LLM Pre-training: CLM vs MLM
Understanding the objectives that teach language models to understand language.
Pre-training is where LLMs learn the statistical structure of language from massive text corpora. This post explores the two dominant approaches and their trade-offs.
The Pre-training Problem
Goal: Learn general language representations from unlabeled text.
Challenge: How do you create a learning signal without labels?
Solution: Self-supervised learning - create labels from the data itself.
Causal Language Modeling (CLM)
Used by: GPT, LLaMA, Claude, GPT-4
Objective: Predict the next token given all previous tokens.

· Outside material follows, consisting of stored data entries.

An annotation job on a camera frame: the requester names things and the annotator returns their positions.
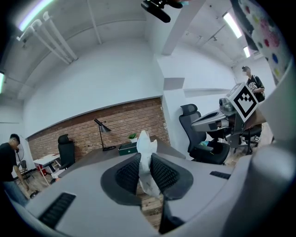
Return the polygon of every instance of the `man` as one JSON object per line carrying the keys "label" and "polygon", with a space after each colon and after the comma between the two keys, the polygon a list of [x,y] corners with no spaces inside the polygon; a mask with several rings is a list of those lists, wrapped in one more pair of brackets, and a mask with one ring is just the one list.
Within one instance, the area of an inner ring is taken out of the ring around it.
{"label": "man", "polygon": [[17,167],[17,161],[15,158],[14,150],[18,150],[19,144],[19,136],[17,134],[12,134],[8,143],[3,143],[2,145],[0,145],[0,181],[3,183],[4,189],[8,196],[22,206],[25,206],[28,202],[28,199],[19,189],[18,185],[14,182],[11,174],[12,169],[14,169],[18,178],[22,181],[25,189],[27,191],[29,190],[29,186],[24,182],[22,174]]}
{"label": "man", "polygon": [[[254,93],[256,99],[258,102],[262,102],[265,100],[265,95],[264,95],[264,86],[259,79],[258,76],[252,75],[251,70],[248,66],[243,66],[242,68],[243,74],[248,76],[248,81],[247,85],[250,87],[251,91]],[[261,133],[254,136],[254,141],[258,142],[261,139]]]}

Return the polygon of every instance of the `white wall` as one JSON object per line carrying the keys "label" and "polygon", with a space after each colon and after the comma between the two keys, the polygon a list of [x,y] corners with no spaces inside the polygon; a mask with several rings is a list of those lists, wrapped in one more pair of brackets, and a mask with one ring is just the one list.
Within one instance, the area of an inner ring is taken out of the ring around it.
{"label": "white wall", "polygon": [[25,136],[99,108],[161,96],[152,60],[144,40],[129,39],[106,42],[55,68],[25,101]]}
{"label": "white wall", "polygon": [[251,69],[251,73],[260,78],[265,87],[265,96],[268,97],[273,92],[276,86],[273,80],[271,69],[266,59],[264,57],[261,57],[257,60],[254,60],[250,57],[236,65],[233,68],[233,72],[235,74],[237,82],[246,82],[248,79],[248,77],[243,75],[242,73],[242,66],[248,66]]}
{"label": "white wall", "polygon": [[24,148],[24,160],[27,161],[28,170],[34,169],[35,165],[31,156],[28,142],[25,140],[23,124],[23,107],[20,103],[11,101],[0,102],[0,144],[7,143],[12,133],[19,135],[20,142]]}
{"label": "white wall", "polygon": [[[192,159],[187,153],[188,136],[179,122],[180,106],[195,104],[202,115],[218,109],[219,99],[235,85],[235,75],[230,67],[183,44],[171,56],[159,56],[158,62],[164,78],[185,78],[183,88],[164,91],[162,106],[171,145]],[[187,97],[184,89],[196,90],[191,93],[195,96]]]}

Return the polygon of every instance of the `fluorescent light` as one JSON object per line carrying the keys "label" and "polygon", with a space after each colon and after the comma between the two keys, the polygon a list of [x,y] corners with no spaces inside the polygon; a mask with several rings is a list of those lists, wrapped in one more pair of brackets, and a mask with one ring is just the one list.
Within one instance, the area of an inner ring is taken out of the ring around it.
{"label": "fluorescent light", "polygon": [[3,84],[4,84],[4,74],[0,73],[0,94],[2,93]]}
{"label": "fluorescent light", "polygon": [[240,31],[238,25],[236,24],[236,22],[233,20],[230,13],[227,13],[223,18],[224,18],[224,20],[226,20],[226,22],[228,23],[230,28],[233,30],[233,32],[235,33],[235,36],[237,38],[241,37],[242,36],[241,31]]}
{"label": "fluorescent light", "polygon": [[249,48],[248,47],[245,47],[244,48],[244,52],[246,54],[246,57],[249,57],[250,56],[250,52],[249,52]]}
{"label": "fluorescent light", "polygon": [[21,31],[24,31],[28,24],[36,17],[36,15],[42,11],[49,3],[51,3],[53,0],[41,0],[25,17],[25,19],[21,22],[19,25],[19,29]]}

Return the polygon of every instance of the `wooden floor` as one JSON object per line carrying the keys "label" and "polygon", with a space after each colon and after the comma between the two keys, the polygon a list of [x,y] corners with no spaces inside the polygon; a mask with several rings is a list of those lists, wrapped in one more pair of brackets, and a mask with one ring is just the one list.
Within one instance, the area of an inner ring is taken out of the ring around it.
{"label": "wooden floor", "polygon": [[[253,152],[256,152],[258,148],[264,145],[270,144],[271,139],[272,139],[271,130],[268,124],[265,123],[263,124],[261,141],[259,143],[259,146],[257,148],[254,148]],[[231,150],[227,160],[225,161],[226,165],[235,166],[237,161],[241,157],[245,156],[245,153],[246,151],[244,149],[238,150],[235,154],[233,154],[233,150]],[[30,198],[30,194],[35,190],[42,192],[44,189],[48,187],[44,178],[41,176],[41,174],[37,170],[32,172],[32,174],[35,178],[33,179],[33,177],[31,176],[28,179],[29,187],[30,187],[29,192],[25,191],[24,187],[20,184],[20,181],[17,180],[17,183],[19,184],[20,189],[28,198]],[[50,183],[50,181],[52,180],[51,176],[46,175],[45,177],[47,181]],[[145,194],[139,183],[137,187],[137,196],[142,200],[142,212],[144,216],[154,228],[159,229],[161,214],[162,214],[163,196],[160,195],[158,198],[154,198]]]}

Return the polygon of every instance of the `desk lamp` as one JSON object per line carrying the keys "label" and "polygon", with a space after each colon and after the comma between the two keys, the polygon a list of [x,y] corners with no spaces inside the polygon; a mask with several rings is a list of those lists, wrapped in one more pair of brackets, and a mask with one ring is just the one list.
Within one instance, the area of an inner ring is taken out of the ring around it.
{"label": "desk lamp", "polygon": [[99,129],[100,129],[100,136],[101,136],[101,141],[102,141],[102,150],[106,151],[106,150],[113,150],[116,148],[116,146],[109,146],[109,147],[105,147],[104,143],[103,143],[103,139],[102,139],[102,133],[101,132],[110,132],[111,130],[109,128],[107,128],[105,125],[103,125],[100,121],[98,121],[97,119],[94,120],[98,125],[99,125]]}

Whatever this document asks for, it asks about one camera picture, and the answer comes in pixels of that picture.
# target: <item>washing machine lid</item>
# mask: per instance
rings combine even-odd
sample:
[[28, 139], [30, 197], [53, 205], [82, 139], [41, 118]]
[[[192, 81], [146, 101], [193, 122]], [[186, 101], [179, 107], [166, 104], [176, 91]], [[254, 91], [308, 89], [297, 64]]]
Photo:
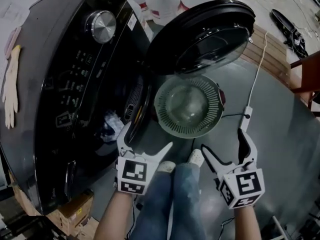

class CausalLanguageModeling:
def compute_loss(self, model, input_ids, attention_mask):
"""
CLM: Predict next token for each position
Input: "The cat sat on"
Labels: "cat sat on the" (shifted by 1)
"""
# Forward pass
logits = model(input_ids, attention_mask)
# Shift logits and labels for next-token prediction
shift_logits = logits[:, :-1, :].contiguous() # Remove last token
shift_labels = input_ids[:, 1:].contiguous() # Remove first token
# Cross-entropy loss
loss = F.cross_entropy(
shift_logits.view(-1, shift_logits.size(-1)),
shift_labels.view(-1),
ignore_index=pad_token_id
)
return loss
How CLM Works
Given text: "The quick brown fox jumps"
| Position | Input Context | Predict | Label |
|---|---|---|---|
| 0 | [BOS] | → | The |
| 1 | [BOS] The | → | quick |
| 2 | [BOS] The quick | → | brown |
| 3 | [BOS] The quick brown | → | fox |
| 4 | [BOS] The quick brown fox | → | jumps |
Each position predicts the next token using all previous tokens.
Causal Masking
The key trick: prevent the model from "cheating" by looking ahead:
def create_causal_mask(seq_len):
"""
Lower triangular matrix:
[[1, 0, 0, 0],
[1, 1, 0, 0],
[1, 1, 1, 0],
[1, 1, 1, 1]]
Position i can only attend to positions <= i
"""
return torch.tril(torch.ones(seq_len, seq_len))
Why causal? Because we only have access to past tokens during generation!
Advantages of CLM
✅ Natural generation: Training objective matches inference (autoregressive) ✅ Simple: No masking strategy needed ✅ Scalable: Works well with billions of parameters ✅ Long-form generation: Learns to generate coherent long text
Disadvantages
❌ Unidirectional: Can only look at left context, not right ❌ Less efficient: Only one prediction per token ❌ Task mismatch: Not ideal for classification (no bidirectional context)
Masked Language Modeling (MLM)
Used by: BERT, RoBERTa, ALBERT
Objective: Predict masked tokens using bidirectional context.
class MaskedLanguageModeling:
def __init__(self, mask_token_id, vocab_size, mask_prob=0.15):
self.mask_token_id = mask_token_id
self.mask_prob = mask_prob
def create_masked_input(self, input_ids):
"""
MLM Masking Strategy (80/10/10):
- 80% of time: Replace with [MASK]
- 10% of time: Replace with random token
- 10% of time: Keep unchanged
Why? Prevents model from learning "only predict [MASK] tokens"
"""
labels = input_ids.clone()
probability_matrix = torch.full(labels.shape, self.mask_prob)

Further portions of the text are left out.